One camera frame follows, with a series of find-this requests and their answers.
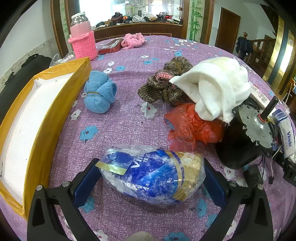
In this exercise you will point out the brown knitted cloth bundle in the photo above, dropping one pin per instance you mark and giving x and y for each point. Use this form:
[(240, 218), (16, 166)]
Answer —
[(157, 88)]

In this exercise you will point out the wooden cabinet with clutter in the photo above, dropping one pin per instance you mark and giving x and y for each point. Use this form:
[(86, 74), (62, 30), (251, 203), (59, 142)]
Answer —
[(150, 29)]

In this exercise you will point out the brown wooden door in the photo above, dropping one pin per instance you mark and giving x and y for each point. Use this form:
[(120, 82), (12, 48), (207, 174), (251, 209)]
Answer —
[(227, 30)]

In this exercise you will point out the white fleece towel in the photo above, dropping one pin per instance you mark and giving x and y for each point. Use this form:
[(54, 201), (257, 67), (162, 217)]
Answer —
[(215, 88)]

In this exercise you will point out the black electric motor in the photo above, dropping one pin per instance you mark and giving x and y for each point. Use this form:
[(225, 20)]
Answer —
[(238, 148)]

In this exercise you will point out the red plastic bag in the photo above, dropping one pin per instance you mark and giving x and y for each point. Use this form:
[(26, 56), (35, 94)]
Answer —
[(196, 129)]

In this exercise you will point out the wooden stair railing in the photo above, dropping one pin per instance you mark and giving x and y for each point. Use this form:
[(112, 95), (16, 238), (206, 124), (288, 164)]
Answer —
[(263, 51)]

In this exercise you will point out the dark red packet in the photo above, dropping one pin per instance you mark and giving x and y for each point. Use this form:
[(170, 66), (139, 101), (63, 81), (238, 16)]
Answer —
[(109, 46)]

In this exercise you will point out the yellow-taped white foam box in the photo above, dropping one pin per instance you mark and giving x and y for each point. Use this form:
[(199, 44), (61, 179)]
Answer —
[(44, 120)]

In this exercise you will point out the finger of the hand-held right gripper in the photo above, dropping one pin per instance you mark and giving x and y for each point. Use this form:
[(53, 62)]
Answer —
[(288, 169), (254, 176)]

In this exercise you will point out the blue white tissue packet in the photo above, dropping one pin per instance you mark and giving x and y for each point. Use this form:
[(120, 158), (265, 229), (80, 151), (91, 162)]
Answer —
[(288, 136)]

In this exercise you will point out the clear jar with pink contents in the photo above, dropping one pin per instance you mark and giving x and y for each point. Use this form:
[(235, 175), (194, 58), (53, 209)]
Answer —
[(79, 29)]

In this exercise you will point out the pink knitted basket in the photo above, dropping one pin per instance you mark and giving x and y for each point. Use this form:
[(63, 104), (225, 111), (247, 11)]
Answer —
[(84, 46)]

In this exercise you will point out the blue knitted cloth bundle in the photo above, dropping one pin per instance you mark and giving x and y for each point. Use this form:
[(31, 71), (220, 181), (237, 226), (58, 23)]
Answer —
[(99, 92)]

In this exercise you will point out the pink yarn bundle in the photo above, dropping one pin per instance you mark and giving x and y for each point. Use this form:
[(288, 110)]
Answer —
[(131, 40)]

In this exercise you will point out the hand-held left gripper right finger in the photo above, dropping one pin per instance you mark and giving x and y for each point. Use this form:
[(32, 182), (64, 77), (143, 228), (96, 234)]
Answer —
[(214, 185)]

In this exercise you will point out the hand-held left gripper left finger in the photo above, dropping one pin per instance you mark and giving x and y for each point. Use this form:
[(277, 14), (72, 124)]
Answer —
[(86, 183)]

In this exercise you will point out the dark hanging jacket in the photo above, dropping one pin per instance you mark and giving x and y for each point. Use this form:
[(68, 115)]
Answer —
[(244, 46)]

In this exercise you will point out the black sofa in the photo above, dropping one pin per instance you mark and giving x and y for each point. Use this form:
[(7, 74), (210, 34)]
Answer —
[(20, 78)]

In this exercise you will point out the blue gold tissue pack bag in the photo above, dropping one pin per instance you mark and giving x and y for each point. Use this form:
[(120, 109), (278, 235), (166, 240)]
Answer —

____

◆ Exercise prompt ◆
Only lines with the string "brown" belong in the answer; copy each of them from the listing.

◆ Written response ◆
In this exercise you will point out the brown knitted cloth bundle in the photo above, dropping one pin per instance you mark and giving x and y for each point. Use this form:
In this exercise you will point out the brown wooden door in the photo above, dropping one pin per instance you mark and giving x and y for each point. Use this form:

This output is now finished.